▸ **Your instructions**: What lines below include the word "glass"? Copy each one.

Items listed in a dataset
========================

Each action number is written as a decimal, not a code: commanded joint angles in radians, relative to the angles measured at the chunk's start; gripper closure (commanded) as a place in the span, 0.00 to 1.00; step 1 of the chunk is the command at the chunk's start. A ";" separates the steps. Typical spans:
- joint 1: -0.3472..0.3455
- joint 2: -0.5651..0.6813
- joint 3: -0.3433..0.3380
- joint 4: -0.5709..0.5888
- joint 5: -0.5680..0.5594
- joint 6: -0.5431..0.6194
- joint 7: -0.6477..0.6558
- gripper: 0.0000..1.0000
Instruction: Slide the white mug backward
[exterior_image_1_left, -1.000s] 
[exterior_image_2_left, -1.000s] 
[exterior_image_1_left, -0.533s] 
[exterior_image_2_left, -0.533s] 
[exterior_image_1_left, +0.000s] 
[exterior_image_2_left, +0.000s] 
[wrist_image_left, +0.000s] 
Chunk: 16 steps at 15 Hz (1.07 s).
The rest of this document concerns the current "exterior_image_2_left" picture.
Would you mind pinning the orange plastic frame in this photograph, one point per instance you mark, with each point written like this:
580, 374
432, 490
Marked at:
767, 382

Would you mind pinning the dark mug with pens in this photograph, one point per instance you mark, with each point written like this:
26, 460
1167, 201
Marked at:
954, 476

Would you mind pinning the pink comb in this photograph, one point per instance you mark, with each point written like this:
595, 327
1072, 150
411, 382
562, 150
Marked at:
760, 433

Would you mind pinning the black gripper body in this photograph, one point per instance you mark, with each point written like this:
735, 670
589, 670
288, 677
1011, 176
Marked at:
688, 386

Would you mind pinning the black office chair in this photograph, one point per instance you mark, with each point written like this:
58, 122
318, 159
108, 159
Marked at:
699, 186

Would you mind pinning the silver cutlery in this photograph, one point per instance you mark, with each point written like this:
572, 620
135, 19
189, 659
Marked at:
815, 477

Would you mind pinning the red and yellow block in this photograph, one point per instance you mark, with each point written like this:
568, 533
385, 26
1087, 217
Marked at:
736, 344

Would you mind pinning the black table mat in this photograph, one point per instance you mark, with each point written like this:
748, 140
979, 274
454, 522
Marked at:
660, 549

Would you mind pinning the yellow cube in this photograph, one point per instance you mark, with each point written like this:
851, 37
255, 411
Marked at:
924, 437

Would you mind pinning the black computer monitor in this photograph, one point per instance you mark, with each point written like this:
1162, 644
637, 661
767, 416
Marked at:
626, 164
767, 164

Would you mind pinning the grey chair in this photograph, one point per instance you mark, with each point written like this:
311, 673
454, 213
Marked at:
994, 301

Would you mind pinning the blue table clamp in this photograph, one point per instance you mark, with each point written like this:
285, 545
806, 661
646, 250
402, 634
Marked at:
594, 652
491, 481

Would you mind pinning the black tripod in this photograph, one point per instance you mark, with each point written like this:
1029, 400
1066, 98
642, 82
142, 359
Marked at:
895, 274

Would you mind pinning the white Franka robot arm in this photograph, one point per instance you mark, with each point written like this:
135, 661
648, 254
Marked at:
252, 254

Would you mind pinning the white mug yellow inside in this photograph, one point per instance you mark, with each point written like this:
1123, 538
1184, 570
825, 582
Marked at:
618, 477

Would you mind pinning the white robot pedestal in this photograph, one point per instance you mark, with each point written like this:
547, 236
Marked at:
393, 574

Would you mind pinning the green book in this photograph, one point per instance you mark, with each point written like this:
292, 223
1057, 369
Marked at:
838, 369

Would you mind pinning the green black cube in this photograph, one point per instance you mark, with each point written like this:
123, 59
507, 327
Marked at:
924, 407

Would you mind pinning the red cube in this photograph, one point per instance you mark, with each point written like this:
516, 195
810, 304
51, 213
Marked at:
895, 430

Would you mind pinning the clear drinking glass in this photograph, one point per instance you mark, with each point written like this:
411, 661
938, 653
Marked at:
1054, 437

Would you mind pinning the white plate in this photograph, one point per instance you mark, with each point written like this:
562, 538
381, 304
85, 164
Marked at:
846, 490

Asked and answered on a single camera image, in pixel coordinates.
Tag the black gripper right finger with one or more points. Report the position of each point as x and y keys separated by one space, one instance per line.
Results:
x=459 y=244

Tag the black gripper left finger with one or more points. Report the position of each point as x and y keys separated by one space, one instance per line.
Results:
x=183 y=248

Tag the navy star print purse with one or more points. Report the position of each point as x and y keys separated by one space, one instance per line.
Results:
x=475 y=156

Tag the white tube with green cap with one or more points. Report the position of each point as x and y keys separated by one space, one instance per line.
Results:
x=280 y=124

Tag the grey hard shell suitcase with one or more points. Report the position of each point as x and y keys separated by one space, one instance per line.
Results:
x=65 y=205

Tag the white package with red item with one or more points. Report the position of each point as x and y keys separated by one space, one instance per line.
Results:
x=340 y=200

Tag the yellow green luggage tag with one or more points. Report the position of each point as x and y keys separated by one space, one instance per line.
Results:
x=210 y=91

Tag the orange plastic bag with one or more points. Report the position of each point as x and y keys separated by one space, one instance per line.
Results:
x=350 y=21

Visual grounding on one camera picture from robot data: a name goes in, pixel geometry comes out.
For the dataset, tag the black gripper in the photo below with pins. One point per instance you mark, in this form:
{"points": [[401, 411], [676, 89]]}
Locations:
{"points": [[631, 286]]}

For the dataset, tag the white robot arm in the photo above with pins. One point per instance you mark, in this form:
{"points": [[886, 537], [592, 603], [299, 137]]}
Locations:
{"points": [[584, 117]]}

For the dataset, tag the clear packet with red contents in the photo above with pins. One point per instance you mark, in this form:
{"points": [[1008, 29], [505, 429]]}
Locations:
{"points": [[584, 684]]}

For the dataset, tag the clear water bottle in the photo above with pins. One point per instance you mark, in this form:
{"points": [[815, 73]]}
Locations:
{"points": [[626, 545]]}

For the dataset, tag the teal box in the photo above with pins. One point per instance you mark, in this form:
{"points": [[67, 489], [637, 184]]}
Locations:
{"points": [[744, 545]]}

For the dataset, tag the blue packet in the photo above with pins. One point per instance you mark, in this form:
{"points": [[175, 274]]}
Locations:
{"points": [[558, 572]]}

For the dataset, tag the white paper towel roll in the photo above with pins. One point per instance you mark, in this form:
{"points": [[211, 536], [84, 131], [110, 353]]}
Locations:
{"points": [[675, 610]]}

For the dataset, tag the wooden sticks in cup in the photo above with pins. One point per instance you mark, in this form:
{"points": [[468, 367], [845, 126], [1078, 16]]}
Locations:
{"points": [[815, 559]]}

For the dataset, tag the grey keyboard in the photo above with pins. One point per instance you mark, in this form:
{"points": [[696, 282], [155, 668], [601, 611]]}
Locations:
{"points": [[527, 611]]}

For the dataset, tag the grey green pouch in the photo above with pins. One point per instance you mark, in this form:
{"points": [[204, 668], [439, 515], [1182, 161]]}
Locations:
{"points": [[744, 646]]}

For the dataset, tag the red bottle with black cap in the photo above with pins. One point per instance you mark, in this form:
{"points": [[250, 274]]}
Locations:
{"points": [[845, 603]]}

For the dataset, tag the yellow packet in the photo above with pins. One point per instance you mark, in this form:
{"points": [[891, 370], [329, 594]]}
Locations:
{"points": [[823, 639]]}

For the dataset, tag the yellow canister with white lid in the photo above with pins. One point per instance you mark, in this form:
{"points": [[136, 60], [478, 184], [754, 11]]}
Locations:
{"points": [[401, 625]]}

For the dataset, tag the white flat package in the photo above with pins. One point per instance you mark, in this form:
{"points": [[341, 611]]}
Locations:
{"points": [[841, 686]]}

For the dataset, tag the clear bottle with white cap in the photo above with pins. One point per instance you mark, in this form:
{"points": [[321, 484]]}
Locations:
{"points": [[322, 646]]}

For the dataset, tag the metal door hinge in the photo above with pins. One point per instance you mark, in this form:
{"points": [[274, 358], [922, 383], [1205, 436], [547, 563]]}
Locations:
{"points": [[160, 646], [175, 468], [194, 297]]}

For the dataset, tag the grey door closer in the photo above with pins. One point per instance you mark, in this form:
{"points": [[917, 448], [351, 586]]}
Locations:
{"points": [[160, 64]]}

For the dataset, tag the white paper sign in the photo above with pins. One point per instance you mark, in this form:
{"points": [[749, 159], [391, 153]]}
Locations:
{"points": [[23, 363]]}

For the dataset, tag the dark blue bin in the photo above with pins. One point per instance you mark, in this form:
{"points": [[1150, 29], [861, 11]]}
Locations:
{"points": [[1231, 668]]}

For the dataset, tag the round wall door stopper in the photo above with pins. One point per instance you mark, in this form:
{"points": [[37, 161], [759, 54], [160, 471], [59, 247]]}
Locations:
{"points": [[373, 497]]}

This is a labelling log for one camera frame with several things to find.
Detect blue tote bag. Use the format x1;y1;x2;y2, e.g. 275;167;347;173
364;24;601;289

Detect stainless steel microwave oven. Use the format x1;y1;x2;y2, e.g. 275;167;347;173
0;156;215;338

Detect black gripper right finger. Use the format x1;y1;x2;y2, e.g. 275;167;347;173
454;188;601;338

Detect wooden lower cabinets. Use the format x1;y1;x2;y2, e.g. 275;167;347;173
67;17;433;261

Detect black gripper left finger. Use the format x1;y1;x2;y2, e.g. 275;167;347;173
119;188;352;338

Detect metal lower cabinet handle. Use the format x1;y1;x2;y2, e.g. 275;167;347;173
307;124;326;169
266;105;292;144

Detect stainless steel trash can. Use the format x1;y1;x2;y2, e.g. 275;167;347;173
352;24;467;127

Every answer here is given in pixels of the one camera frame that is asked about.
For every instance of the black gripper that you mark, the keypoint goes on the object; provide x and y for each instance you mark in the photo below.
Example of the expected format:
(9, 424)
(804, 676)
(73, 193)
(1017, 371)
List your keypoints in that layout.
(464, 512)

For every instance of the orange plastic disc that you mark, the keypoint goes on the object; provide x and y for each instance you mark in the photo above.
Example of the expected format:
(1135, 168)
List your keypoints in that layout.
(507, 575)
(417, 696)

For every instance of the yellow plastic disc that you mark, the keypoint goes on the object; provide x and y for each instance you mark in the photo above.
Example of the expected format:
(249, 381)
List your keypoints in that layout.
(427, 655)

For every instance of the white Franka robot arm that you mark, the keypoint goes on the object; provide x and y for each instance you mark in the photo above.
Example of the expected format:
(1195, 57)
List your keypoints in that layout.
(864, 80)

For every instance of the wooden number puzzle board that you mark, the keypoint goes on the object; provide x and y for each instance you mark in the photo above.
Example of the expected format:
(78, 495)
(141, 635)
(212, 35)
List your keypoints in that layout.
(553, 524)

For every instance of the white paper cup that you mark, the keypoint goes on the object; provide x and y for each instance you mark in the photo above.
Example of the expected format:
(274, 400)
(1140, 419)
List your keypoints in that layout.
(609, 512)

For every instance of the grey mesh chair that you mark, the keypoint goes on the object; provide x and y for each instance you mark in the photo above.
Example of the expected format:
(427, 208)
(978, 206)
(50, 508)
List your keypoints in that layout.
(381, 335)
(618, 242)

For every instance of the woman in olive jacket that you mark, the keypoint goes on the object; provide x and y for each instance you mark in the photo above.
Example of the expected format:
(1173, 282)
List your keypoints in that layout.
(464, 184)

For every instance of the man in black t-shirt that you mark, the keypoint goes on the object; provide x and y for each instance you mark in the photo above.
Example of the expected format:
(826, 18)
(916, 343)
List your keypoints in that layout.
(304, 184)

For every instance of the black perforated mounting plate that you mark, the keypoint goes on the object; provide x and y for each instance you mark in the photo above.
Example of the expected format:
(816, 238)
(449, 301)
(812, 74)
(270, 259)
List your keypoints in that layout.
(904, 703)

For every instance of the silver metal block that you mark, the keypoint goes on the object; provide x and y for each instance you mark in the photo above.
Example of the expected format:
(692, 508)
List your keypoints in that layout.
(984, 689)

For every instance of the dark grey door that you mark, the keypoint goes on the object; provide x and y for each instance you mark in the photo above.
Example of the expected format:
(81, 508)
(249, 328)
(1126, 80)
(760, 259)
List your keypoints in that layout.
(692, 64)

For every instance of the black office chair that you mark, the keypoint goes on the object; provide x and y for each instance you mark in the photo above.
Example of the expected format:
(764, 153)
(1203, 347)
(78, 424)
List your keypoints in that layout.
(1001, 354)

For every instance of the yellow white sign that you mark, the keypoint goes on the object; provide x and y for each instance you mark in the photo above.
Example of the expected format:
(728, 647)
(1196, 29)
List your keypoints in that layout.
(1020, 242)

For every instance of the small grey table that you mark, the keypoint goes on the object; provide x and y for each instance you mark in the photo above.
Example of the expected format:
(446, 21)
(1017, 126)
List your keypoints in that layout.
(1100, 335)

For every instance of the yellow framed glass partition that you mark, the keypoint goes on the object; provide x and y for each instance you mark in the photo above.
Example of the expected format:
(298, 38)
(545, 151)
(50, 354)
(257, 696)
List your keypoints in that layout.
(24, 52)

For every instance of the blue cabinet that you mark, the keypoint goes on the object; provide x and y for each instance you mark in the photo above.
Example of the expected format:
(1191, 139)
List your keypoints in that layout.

========================

▸ **Solution**:
Would you mind pinning the clear drinking glass in this photograph, one point per instance you mark, with each point written like this:
For every instance of the yellow framed glass partition that you mark, the keypoint goes on the object; provide x and y for each instance you mark in the photo above.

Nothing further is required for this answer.